▶ [EXERCISE]:
In the data below, find every line with the word "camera" and copy it out.

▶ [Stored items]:
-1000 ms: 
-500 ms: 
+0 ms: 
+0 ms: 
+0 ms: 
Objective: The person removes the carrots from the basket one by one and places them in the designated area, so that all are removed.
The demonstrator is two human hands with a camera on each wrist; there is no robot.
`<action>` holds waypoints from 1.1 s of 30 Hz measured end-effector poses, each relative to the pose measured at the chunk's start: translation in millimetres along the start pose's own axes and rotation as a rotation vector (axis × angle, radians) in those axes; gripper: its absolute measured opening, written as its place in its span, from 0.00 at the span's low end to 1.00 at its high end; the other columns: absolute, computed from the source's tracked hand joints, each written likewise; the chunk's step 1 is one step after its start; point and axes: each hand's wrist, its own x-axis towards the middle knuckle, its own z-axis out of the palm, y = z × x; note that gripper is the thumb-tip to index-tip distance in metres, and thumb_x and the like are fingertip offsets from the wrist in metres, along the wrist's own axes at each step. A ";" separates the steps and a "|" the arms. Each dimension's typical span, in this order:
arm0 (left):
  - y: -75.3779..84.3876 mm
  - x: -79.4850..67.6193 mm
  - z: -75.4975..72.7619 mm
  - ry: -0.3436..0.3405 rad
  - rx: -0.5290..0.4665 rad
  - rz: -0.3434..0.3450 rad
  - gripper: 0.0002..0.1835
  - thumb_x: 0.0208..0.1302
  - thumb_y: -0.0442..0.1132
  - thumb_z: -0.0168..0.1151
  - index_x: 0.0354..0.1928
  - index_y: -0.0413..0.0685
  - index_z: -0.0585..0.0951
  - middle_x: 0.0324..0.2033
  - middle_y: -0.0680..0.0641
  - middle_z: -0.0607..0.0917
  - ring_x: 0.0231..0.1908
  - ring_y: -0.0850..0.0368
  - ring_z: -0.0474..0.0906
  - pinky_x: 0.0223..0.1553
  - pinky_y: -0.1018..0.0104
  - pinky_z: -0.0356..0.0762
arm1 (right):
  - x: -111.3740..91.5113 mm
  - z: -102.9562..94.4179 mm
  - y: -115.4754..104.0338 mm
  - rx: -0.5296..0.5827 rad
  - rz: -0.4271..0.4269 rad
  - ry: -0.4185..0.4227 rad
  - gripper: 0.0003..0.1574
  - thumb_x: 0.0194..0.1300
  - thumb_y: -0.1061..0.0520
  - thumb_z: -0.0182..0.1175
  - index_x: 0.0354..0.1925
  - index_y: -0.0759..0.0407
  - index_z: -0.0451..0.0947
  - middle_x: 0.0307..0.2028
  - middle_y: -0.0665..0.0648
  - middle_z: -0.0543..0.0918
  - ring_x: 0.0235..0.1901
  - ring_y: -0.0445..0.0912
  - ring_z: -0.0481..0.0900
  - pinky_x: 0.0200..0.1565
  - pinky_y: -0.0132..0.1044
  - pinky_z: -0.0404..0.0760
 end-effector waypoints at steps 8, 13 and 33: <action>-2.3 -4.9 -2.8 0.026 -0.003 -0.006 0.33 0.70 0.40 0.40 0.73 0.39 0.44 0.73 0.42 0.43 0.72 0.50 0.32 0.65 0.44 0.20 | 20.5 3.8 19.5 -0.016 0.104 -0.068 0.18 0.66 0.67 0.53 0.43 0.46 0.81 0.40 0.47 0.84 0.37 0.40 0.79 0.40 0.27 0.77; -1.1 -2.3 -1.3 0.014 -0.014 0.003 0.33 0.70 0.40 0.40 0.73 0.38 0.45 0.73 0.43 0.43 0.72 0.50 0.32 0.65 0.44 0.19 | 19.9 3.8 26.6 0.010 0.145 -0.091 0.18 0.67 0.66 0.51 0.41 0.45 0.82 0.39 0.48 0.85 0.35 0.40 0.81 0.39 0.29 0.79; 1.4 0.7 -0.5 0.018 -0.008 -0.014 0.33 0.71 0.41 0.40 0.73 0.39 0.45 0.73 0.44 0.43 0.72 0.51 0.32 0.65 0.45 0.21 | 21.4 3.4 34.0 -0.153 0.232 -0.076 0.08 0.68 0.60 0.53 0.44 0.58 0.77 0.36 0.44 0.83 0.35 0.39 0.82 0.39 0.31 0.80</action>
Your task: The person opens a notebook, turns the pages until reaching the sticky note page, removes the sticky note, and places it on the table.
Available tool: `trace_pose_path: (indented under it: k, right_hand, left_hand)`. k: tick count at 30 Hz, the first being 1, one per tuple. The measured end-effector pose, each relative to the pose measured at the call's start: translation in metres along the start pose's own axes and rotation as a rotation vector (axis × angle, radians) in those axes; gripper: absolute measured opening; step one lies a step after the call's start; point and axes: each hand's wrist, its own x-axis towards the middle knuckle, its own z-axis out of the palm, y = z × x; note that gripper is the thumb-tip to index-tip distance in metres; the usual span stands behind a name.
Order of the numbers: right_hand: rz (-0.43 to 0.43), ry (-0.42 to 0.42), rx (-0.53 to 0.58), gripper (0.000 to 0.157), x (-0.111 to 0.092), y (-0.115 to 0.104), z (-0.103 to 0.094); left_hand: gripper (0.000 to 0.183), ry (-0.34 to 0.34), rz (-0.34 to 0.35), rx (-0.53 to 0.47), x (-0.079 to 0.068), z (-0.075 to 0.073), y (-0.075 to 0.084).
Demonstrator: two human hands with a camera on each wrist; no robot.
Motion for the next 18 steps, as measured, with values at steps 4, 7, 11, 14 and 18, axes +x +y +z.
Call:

▶ [RESULT OF THE EXERCISE]:
The demonstrator is two human hands with a camera on each wrist; there is no robot.
Demonstrator: two human hands with a camera on each wrist; no robot.

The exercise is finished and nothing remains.